In March 2025, EPA staff members have been directed to submit to DOGE a one-page justification of any expense over $50,000 between 3 and 6 pm Eastern time, in addition to other paperwork normally used for expenses.

===Federal Mediation and Conciliation Service (FMCS)===

On March 26, the Guardian reported that DOGE shuttered the FMCS.

=== General Services Administration (GSA) ===
By inauguration day, DOGE was running the GSA. Stephen Ehikian sent an email on January 21 to GSA workers echoing the DOGE agenda. Wired reported "an effort to use IT credentials from the Executive Office of the President to access GSA laptops and internal GSA infrastructure". Workers at GSA's Technology Transformation Services (TTS) were summoned to meetings with young, inexperienced engineers who recently worked at Musk's companies. In the meetings, the TTS employees were required to present and defend code they had written. Some of the interviewers did not have government email addresses and refused to give their names. A Musk employee, Thomas Shedd, was appointed to lead TTS. Shedd told TTS employees to expect a reduction in staff. In mid-February, GSA laid off dozens of TTS employees, including technical staff in the Presidential Innovation Fellows and U.S. Digital Corps programs.

On January 20, Frank Schuler was sworn into the Trump Administration as a Senior Advisor to Stephen Ehikian, the Acting Administrator of the General Services Administration.
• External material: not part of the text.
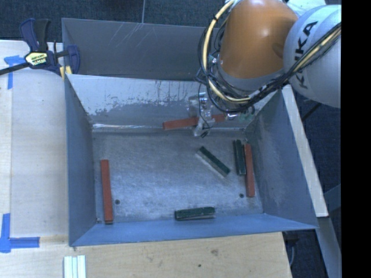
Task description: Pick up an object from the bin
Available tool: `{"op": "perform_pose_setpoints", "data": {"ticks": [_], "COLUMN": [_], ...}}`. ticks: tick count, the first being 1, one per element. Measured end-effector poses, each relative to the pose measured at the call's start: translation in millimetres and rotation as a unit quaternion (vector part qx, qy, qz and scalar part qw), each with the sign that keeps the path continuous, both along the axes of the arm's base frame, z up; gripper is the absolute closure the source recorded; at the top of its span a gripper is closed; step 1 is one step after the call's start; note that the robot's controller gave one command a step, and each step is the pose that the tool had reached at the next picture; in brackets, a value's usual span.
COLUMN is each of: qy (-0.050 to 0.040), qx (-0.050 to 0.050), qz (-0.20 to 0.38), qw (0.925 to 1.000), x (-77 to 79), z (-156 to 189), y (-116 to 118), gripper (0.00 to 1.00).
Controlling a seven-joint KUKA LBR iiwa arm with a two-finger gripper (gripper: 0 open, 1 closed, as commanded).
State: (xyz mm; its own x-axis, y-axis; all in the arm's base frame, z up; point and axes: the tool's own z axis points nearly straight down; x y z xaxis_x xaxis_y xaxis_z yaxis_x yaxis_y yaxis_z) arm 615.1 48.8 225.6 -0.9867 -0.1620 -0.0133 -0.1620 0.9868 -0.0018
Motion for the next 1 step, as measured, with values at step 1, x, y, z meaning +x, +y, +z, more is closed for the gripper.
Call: {"op": "perform_pose_setpoints", "data": {"ticks": [1], "qy": [0.0051], "qx": [0.0], "qz": [-0.001], "qw": [1.0], "x": [-2.1], "z": [-5.5], "y": [0.2], "gripper": [1.0]}}
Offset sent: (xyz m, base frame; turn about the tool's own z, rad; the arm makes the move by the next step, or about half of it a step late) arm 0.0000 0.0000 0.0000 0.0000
Schuler was reportedly involved in coordinating with fellow DOGE member Nate Cavanaugh on certain government employee interviews. He was the President of a company that invested, developed, and syndicated real estate. Part of his past syndications included conservation easements, an area that has been controversial with the IRS for many years. Two weeks after Stephen Ehikian was appointed to head GSA, his brother Brad Ehikian submitted a bid to buy a 17-acre facility in Silicon Valley from GSA at a large discount. The GSA's inspector general is investigating "allegations of fraud, waste, abuse, and misconduct" in the attempted purchase.
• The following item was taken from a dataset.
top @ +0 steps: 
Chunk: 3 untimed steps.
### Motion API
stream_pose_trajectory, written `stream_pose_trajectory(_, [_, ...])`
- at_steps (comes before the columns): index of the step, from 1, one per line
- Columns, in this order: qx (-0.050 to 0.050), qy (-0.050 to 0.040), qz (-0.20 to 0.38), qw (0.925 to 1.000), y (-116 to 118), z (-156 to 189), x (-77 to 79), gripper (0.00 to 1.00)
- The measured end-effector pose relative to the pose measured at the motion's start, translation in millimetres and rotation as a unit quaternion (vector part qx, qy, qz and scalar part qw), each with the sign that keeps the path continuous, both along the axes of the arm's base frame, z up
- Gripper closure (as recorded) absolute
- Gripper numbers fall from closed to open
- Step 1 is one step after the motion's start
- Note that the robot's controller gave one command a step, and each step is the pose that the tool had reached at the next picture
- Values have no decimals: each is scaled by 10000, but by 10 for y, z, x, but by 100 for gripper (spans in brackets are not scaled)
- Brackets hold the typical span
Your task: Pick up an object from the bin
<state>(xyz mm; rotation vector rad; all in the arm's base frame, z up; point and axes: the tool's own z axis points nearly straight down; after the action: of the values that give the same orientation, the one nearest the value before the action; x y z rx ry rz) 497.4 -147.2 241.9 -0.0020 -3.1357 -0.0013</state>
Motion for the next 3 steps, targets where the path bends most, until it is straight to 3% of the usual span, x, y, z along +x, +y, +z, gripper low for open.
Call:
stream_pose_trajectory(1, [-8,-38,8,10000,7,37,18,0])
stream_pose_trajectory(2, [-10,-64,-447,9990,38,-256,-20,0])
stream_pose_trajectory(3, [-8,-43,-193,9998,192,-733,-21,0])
Also on February 18, a long-time GSA employee resigned rather than be forced to give Thomas Shedd administrator access to Notify.gov, a government text message service that contains sensitive personal data for members of the public. It could have been a violation of the Federal Information Security Modernization Act to grant Shedd this access without a written justification and an update to the program's security plan; the GSA employee was "instructed to skip that process" by Shedd. On March 1, the entire 18F office was eliminated "under direction from the White House", weeks after Elon Musk claimed the "group was deleted." Musk and DOGE have also focused on the Public Building Service (PBS) as they target offices to RIF. 600 employees were laid off on March 3 and on March 5, in one of PBS regions, RIF notices were sent to 165 out of 178 employees. RIF notices have also been sent to some employees within the Office of Human Resources and the Office of Customer Experience.
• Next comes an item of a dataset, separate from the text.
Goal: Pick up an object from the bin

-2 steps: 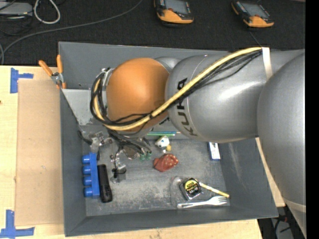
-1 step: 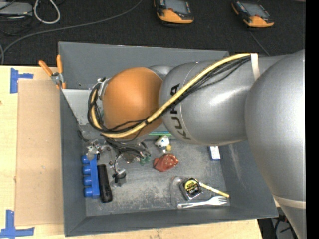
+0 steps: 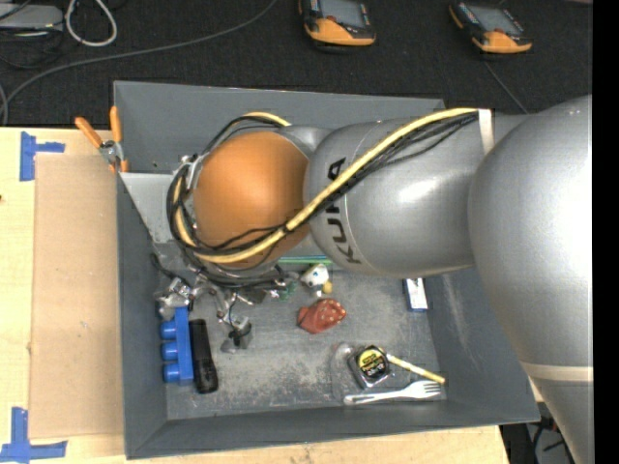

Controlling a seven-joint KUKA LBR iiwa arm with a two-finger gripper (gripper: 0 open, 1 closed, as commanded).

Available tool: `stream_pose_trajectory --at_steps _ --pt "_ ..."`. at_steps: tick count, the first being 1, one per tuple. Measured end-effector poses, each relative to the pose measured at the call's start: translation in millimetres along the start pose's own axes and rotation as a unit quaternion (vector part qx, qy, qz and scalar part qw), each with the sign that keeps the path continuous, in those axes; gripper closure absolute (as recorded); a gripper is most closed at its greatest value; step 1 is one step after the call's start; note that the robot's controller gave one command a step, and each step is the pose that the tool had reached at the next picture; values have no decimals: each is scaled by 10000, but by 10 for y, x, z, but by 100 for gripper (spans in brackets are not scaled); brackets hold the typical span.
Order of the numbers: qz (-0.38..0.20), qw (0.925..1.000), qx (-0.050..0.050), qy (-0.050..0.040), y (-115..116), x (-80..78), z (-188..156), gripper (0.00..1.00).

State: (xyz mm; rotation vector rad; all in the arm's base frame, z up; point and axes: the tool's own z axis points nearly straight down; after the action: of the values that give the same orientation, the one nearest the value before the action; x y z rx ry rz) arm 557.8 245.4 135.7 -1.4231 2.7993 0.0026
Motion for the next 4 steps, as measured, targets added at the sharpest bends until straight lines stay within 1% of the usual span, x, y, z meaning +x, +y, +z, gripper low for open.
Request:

On February 28, Wired reported that DOGE has put a $1 spending limit on the Smart Pay system at the agency.

In March, 2025, GSA briefly released a list of over 440 federal properties that could be sold off on the website. GSA has also sent out over 800 lease termination notices, followed by 117 letters rescinding some of them.

On March 20, 2025, GSA head Stephen Ehikian stated "there is no DOGE team at GSA" although a DOGE team including Davis has taken up offices at GSA, as required by the executive order establishing DOGE. Politico reported on March 6, 2025, that DOGE workers have set up at least four rooms for sleeping in the GSA building on 18th and F. The New York Times reports a number of DOGE members at GSA.

By summer 2025, hundreds of federal offices started to empty.

===Institute of Museum and Library Services (IMLS)===

DOGE staff met with agency leaders on March 20; the next days, organizations funded by the IMLS received notifications that their grants were terminated, effective immediately. Nearly all IMLS employees were put on leave.

===Inter-American Foundation (IAF)===

On March 3, DOGE announced on its social that it reduced IAF to one employee.

=== National Archives and Records Administration (NARA) ===
The National Archives and Records Administration is charged with the preservation and documentation of government and historical records. It is also tasked with increasing public access to those documents that make up the National Archives.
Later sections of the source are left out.